* [YOUR OBJECTIVE] If a line in the material below has the string "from", copy it out.

* [THE DATA]
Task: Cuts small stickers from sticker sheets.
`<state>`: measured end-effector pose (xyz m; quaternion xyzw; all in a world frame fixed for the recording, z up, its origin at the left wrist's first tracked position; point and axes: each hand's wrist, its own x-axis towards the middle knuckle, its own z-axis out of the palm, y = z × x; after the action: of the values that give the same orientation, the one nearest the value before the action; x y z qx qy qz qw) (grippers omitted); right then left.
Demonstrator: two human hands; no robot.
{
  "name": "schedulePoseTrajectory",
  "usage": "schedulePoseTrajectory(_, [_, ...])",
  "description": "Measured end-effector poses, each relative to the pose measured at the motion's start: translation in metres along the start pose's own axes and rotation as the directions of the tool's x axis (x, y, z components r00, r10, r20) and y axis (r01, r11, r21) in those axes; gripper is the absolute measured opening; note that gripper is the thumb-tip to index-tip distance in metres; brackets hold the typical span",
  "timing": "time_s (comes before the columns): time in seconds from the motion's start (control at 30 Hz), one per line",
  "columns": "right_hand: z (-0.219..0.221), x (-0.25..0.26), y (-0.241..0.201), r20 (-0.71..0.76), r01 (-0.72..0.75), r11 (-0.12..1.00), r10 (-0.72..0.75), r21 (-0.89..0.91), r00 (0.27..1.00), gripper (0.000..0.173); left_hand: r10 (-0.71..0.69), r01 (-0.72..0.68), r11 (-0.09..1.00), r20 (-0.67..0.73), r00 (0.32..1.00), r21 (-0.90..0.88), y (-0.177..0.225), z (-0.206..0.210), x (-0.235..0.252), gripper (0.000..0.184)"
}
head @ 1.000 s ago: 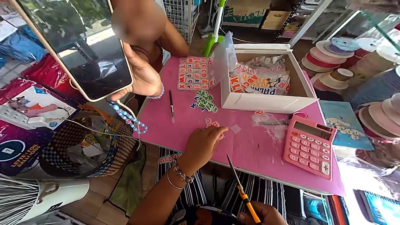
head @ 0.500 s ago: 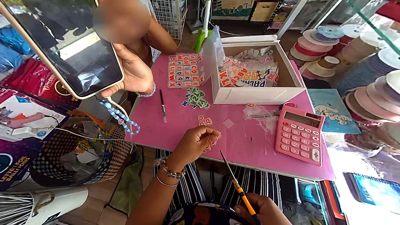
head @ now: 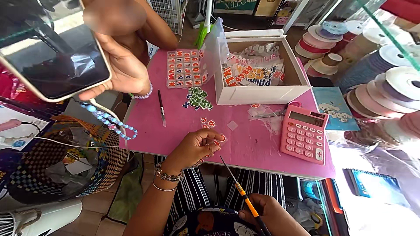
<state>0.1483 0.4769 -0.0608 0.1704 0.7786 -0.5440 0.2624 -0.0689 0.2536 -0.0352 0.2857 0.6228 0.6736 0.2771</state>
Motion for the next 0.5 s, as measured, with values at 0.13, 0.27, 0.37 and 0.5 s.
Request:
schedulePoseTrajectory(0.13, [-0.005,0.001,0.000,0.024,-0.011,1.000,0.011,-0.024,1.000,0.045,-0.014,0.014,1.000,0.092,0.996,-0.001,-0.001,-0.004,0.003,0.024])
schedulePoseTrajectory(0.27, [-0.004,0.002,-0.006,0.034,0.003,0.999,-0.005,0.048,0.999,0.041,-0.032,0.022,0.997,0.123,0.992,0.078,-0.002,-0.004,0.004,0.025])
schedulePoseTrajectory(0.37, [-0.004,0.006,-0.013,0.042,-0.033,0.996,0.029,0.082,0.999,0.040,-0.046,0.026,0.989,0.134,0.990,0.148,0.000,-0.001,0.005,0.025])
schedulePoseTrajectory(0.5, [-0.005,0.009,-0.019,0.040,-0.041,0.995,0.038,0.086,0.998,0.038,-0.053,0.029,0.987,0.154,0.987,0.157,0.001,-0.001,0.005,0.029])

* [RESULT FOR THIS EXERCISE]
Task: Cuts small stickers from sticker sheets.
  "timing": "time_s (comes before the columns): time in seconds from the motion's start (control at 30 Hz), one per line",

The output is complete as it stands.